### Work instructions
Report every line of the records that contains the word "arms".
Segment Start: Records
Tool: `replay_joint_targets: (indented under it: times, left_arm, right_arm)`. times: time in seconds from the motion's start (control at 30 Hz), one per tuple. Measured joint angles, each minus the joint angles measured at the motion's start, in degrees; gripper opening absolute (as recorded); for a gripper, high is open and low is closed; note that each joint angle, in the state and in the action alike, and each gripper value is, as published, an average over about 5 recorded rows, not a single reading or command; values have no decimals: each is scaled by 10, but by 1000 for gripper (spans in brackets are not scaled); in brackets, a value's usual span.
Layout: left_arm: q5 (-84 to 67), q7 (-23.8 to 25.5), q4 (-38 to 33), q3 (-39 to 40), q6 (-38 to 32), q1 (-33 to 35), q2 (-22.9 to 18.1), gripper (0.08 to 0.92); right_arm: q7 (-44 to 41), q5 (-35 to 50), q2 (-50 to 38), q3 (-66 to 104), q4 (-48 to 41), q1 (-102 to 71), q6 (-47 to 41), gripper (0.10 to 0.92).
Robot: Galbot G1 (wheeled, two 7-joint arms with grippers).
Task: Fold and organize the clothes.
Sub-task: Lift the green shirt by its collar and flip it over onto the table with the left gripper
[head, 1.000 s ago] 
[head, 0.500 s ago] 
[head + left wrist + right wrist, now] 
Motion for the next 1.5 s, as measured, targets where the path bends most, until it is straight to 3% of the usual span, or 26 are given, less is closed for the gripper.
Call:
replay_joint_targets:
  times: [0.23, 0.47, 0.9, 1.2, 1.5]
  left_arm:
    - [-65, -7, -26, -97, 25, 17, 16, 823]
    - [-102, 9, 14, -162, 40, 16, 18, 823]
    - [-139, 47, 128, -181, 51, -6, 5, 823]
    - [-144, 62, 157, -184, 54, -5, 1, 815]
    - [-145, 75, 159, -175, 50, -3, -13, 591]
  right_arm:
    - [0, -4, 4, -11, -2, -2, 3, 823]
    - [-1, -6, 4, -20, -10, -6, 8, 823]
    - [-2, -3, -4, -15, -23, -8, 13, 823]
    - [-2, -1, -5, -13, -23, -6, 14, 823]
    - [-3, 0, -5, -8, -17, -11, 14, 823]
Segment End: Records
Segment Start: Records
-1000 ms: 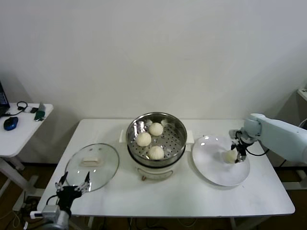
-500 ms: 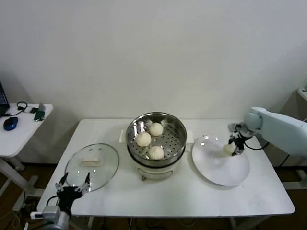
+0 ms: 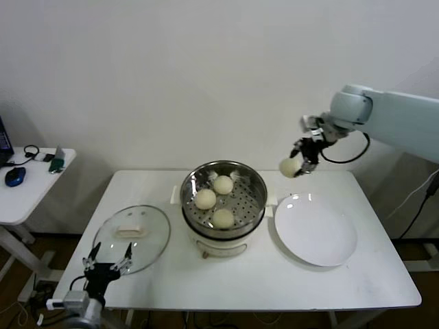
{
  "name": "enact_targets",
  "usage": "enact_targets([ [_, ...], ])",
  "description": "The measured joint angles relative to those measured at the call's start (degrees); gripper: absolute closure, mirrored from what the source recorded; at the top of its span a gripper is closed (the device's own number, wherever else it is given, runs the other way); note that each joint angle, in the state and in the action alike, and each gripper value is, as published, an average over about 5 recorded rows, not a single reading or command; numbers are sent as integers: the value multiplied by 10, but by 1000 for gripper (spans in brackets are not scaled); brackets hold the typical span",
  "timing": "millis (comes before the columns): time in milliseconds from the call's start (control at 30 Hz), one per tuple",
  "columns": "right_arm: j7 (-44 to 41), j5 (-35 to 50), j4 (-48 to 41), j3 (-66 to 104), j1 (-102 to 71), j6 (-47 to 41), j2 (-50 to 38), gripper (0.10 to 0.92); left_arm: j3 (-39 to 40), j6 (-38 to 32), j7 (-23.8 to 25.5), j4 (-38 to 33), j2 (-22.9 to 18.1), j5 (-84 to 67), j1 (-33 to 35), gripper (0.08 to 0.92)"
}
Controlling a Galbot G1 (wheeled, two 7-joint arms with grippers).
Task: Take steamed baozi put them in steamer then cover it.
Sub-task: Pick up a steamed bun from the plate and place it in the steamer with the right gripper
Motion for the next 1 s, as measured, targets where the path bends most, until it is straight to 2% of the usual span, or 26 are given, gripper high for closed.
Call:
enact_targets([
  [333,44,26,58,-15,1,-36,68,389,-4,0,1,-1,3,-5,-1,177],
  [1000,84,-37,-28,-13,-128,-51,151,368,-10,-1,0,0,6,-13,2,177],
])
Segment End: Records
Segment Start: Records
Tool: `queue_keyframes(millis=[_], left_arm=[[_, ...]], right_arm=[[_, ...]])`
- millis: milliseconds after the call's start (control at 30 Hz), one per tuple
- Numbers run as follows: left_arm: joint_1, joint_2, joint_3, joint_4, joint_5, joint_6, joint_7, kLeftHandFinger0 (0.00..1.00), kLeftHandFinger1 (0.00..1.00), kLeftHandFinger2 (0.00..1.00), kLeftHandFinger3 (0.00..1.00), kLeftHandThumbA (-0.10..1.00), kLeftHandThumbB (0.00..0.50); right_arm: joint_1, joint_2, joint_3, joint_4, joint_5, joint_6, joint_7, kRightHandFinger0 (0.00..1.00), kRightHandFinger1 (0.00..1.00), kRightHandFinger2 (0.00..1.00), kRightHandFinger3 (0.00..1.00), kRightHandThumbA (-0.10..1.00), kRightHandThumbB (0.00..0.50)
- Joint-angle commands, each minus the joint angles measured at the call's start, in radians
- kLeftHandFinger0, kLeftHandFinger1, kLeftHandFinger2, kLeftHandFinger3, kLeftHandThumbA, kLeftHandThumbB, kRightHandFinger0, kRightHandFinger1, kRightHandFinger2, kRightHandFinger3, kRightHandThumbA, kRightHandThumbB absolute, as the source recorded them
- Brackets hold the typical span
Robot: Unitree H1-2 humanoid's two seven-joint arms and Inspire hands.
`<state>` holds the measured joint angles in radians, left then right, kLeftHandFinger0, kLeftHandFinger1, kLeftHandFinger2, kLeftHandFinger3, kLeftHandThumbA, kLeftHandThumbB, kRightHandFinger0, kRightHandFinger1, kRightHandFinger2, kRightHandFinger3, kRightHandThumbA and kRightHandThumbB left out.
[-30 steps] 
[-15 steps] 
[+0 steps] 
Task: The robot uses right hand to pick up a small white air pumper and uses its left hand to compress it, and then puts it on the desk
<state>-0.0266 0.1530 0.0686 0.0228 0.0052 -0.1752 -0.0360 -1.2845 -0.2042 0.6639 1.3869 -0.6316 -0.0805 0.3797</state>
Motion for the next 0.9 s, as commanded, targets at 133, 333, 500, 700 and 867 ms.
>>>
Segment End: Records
### Solution for this task
Robot: Galbot G1 (wheeled, two 7-joint arms with grippers).
Controlling a Galbot G1 (wheeled, two 7-joint arms with grippers).
Robot: Unitree H1-2 humanoid's two seven-joint arms and Inspire hands.

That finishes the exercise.